Accueil > Été 2014 / N°26

« Il n’y aura pas de printemps grenoblois »

Suffit-il de gagner l’élection pour faire une campagne réussie ? Bien que la liste « Grenoble une ville pour tous » soit parvenue à prendre la mairie et à placer 42 élus, il reste encore des militants assez grincheux pour râler. Nous en avons rencontré trois, ne désirant pas témoigner en leur nom propre car « c’est difficile de jouer contre son propre camp ». On les appellera donc Dany, Eva et José. Ayant participé activement à la campagne, ils « ne sont pas très optimistes » pour la réussite du mandat, « même s’ils aimeraient bien se tromper ».

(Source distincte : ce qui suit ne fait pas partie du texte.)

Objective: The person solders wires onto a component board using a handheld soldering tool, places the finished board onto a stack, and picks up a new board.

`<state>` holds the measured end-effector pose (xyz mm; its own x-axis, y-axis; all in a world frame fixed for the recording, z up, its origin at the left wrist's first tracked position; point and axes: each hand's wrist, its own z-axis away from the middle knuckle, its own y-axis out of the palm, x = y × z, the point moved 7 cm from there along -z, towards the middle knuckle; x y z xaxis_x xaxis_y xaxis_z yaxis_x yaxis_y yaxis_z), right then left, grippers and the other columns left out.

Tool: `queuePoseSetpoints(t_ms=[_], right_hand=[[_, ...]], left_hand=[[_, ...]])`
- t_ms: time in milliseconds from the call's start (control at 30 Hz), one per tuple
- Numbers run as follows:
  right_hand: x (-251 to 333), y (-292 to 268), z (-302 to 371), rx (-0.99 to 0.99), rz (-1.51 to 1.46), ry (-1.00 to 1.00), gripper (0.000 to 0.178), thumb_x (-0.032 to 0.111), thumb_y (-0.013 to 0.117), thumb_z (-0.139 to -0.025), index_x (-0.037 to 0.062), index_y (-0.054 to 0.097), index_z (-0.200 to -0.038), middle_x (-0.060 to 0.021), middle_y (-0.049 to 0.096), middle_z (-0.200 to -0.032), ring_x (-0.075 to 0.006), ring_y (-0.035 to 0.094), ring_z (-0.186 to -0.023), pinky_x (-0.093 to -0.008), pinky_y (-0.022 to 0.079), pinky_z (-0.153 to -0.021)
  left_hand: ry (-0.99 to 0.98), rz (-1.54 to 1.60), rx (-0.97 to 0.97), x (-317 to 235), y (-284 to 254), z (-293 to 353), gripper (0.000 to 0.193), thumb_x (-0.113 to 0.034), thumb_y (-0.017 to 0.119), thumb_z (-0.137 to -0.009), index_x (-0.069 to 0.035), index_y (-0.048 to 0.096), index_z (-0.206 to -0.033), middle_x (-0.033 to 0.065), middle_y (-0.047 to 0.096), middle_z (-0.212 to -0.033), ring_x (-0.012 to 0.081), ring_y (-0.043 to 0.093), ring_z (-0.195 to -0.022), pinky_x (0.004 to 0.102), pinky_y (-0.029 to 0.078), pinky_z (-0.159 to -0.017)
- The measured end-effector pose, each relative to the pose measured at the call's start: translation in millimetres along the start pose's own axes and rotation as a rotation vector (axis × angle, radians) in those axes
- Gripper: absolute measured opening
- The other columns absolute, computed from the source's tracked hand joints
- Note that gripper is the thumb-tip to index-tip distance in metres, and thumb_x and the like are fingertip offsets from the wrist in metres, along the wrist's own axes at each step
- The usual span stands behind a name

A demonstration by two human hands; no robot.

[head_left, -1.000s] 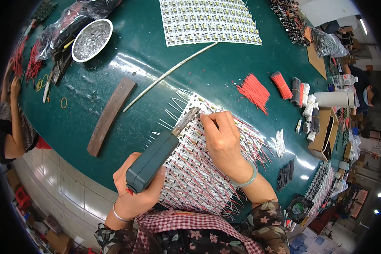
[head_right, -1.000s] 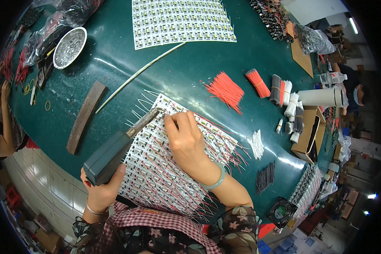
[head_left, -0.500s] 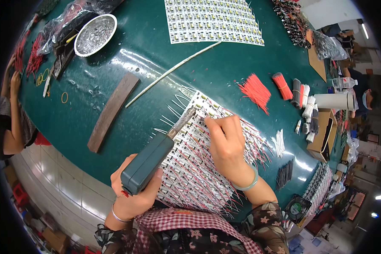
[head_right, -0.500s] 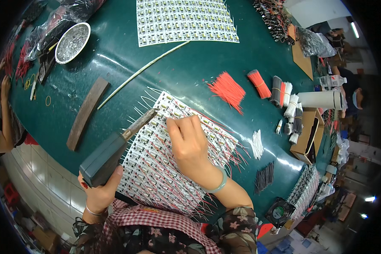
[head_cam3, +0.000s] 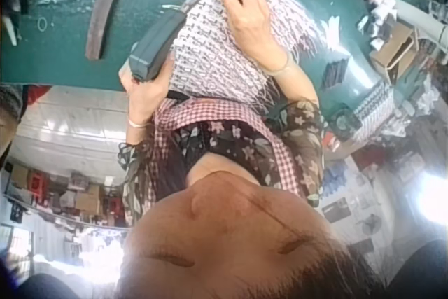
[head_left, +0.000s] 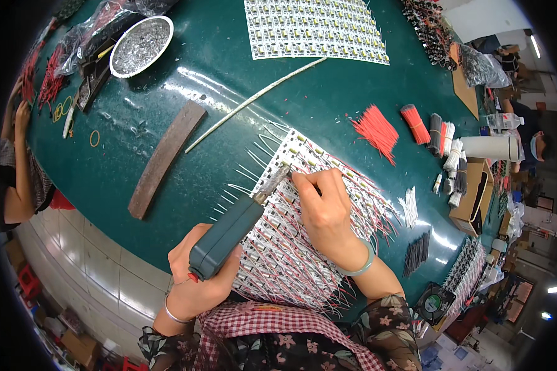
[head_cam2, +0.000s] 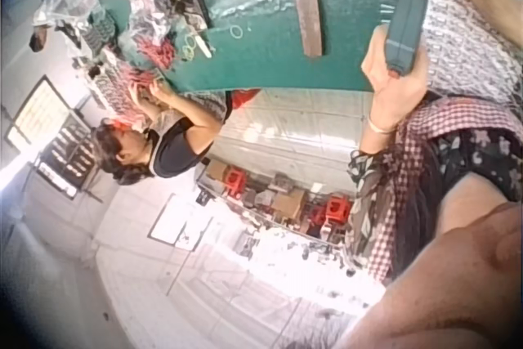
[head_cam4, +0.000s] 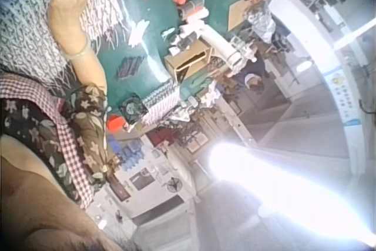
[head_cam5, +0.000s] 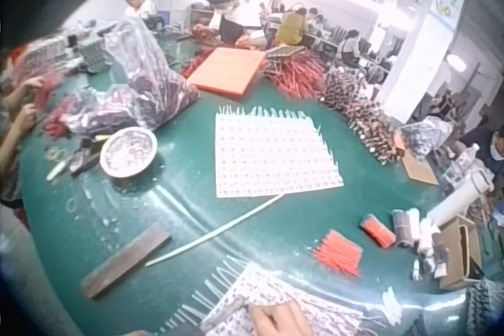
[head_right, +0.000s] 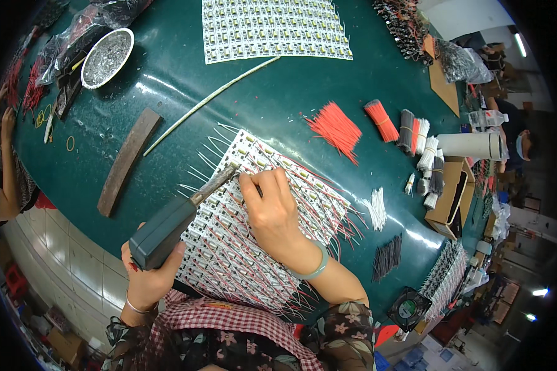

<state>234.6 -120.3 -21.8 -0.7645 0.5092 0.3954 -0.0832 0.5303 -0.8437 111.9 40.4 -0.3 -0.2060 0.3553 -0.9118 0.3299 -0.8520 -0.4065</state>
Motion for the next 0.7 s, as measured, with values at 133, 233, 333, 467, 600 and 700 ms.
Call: queuePoseSetpoints(t_ms=[133,233,333,467,600,700], right_hand=[[0,0,-1,0.007,-0.009,0.002,0.037,-0.007,0.062,-0.069,-0.0066,0.064,-0.105,-0.0128,0.055,-0.09,-0.0282,0.053,-0.082,-0.0355,0.048,-0.067],[0,0,-1,0.009,-0.004,-0.001,0.036,-0.006,0.062,-0.069,-0.007,0.064,-0.105,-0.013,0.055,-0.09,-0.0285,0.052,-0.082,-0.0356,0.048,-0.067],[0,0,0,0.009,0.002,-0.003,0.036,-0.006,0.061,-0.07,-0.0073,0.063,-0.106,-0.0131,0.054,-0.091,-0.0287,0.052,-0.082,-0.0359,0.048,-0.068],[1,0,-1,0.015,0.011,0.004,0.035,-0.006,0.061,-0.07,-0.0072,0.063,-0.105,-0.0133,0.054,-0.091,-0.0289,0.052,-0.082,-0.0364,0.047,-0.069],[2,0,-2,0.01,0.008,-0.004,0.034,-0.006,0.061,-0.07,-0.0072,0.063,-0.105,-0.0136,0.054,-0.09,-0.029,0.052,-0.082,-0.0364,0.047,-0.069],[1,0,0,0.002,0.022,-0.006,0.034,-0.005,0.061,-0.07,-0.0073,0.063,-0.104,-0.0138,0.054,-0.09,-0.0293,0.052,-0.082,-0.0365,0.047,-0.069]], left_hand=[[0.028,-0.012,-0.024,3,2,0,0.017,0.001,0.075,-0.076,0.003,0.064,-0.09,0.0115,0.064,-0.08,0.0179,0.063,-0.066,0.0277,0.049,-0.062],[0.031,-0.006,0.009,2,4,-1,0.016,0.001,0.075,-0.076,0.003,0.064,-0.088,0.0119,0.063,-0.079,0.0195,0.062,-0.064,0.0287,0.049,-0.06],[-0.01,0.006,0.013,5,4,0,0.016,0.001,0.075,-0.076,0.003,0.065,-0.088,0.0116,0.062,-0.077,0.0192,0.062,-0.063,0.029,0.048,-0.059],[0.017,-0.016,0.004,2,2,2,0.017,0.001,0.075,-0.075,0.004,0.065,-0.089,0.0106,0.063,-0.078,0.0165,0.061,-0.063,0.0277,0.047,-0.058],[0.035,-0.002,-0.05,-1,-5,5,0.018,0.002,0.076,-0.075,0.005,0.065,-0.089,0.0096,0.064,-0.079,0.0137,0.06,-0.063,0.0258,0.047,-0.057],[0.094,-0.025,-0.061,-5,-5,3,0.017,0.002,0.075,-0.076,0.005,0.065,-0.089,0.01,0.064,-0.079,0.0139,0.06,-0.063,0.0254,0.047,-0.057]])
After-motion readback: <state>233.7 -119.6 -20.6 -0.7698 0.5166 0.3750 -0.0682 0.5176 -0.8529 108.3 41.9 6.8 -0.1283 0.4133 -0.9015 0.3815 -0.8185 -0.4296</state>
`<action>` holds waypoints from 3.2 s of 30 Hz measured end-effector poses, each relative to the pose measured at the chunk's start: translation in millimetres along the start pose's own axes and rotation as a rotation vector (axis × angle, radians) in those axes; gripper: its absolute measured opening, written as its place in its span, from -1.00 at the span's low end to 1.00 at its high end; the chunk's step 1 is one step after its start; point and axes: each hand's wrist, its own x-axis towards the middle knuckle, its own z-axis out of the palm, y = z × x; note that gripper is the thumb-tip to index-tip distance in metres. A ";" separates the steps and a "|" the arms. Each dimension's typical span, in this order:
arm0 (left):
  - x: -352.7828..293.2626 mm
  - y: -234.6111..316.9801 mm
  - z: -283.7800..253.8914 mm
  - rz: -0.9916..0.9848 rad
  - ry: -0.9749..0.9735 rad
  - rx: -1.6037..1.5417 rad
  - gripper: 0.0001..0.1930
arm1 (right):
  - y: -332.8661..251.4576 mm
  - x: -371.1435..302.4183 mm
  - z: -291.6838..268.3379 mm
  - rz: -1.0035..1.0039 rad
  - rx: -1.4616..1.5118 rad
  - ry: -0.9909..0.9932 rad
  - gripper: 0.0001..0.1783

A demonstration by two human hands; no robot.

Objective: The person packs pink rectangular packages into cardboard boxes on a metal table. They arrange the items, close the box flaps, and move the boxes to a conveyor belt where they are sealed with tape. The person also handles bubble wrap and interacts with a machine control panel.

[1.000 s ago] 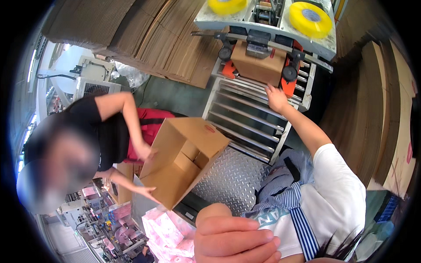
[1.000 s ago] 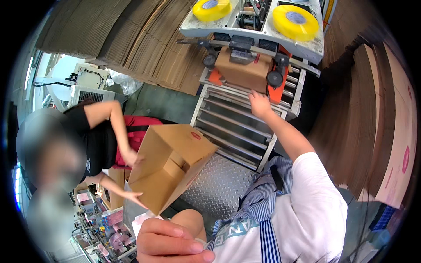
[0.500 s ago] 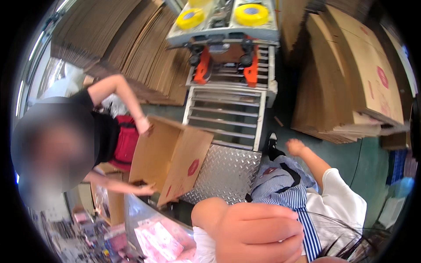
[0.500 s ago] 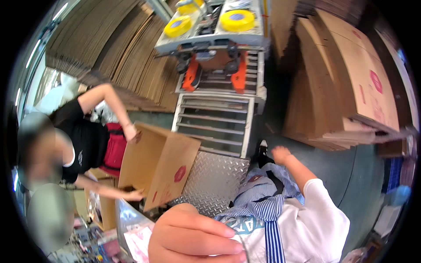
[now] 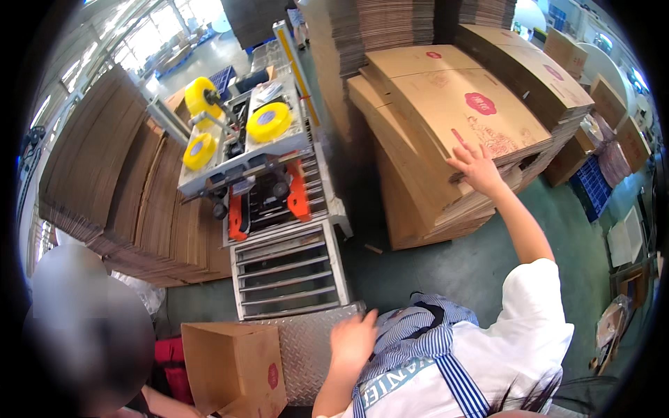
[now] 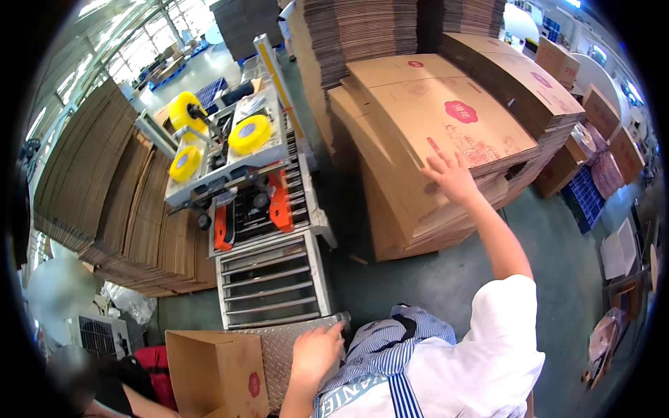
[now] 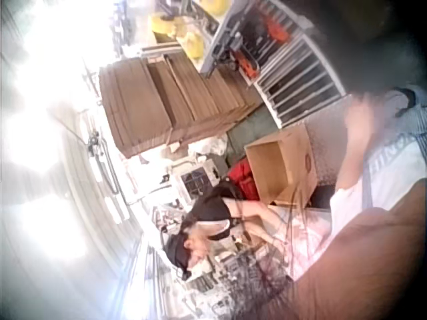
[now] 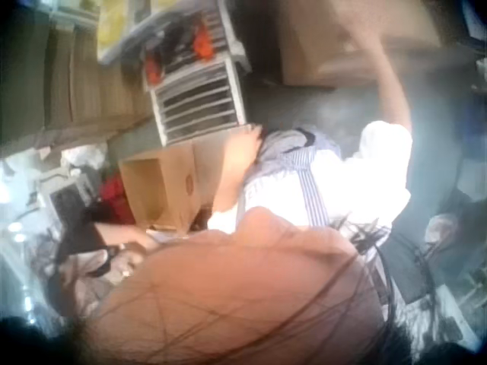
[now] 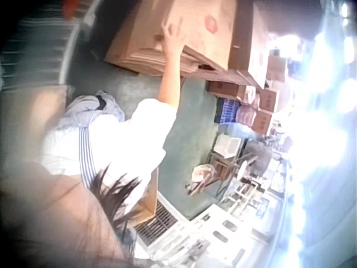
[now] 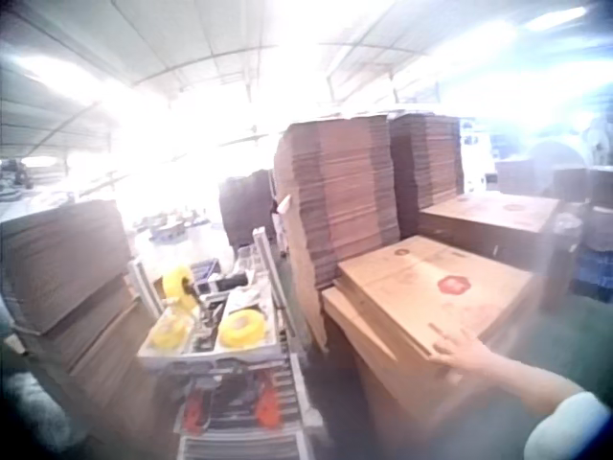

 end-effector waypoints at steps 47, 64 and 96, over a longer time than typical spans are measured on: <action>-216.2 -21.1 160.7 -1.448 1.066 0.125 -0.88 | -455.4 -45.0 -91.3 -1.273 0.894 0.197 -0.17; -335.2 -101.6 148.2 -1.719 0.400 -0.460 -0.64 | -388.5 1.0 -107.9 -1.325 1.092 -0.113 -0.80; -196.7 -63.8 257.3 -1.053 0.710 0.307 -0.55 | -535.4 27.1 -65.4 -1.524 0.943 0.188 -0.79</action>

La liste « Grenoble une ville pour tous » rassemblait principalement quatre composantes : EELV (Europe-écologie-les-verts), le Parti de Gauche, l’historique association Ades (Association démocratie écologie solidarité) et le tout nouveau « Réseau citoyen ». Officiellement, ces quatre structures avaient le même pouvoir et travaillaient sur un pied d’égalité. La réalité, moins verte, penchait vers une certaine hégémonie d’EELV, notamment à cause des doubles-appartenances : « Historiquement l’Ades regroupait un tas de gens allant de l’extrême-gauche aux écologistes, assure José. Maintenant, beaucoup des cadres du mouvement sont double-adhérents à EELV et à l’Ades et imposent la ligne d’EELV à l’Ades ». Cette prise de pouvoir d’EELV sur l’Ades ne date pas de cette campagne : elle s’est fait progressivement depuis les années 2000 : « Il y a 20 ans, les Verts n’existaient pas à Grenoble, poursuit José. Aux élections de 1995 c’est seulement l’Ades qui fait la campagne. Les Verts ne sont pas là. En 2001, sur les affiches, il y a d’abord marqué l’Ades, puis les Verts et les Alternatifs. Depuis 2008, on a un renversement de tendance : c’est les Verts d’abord, l’Ades et les Alternatifs sont en retrait ».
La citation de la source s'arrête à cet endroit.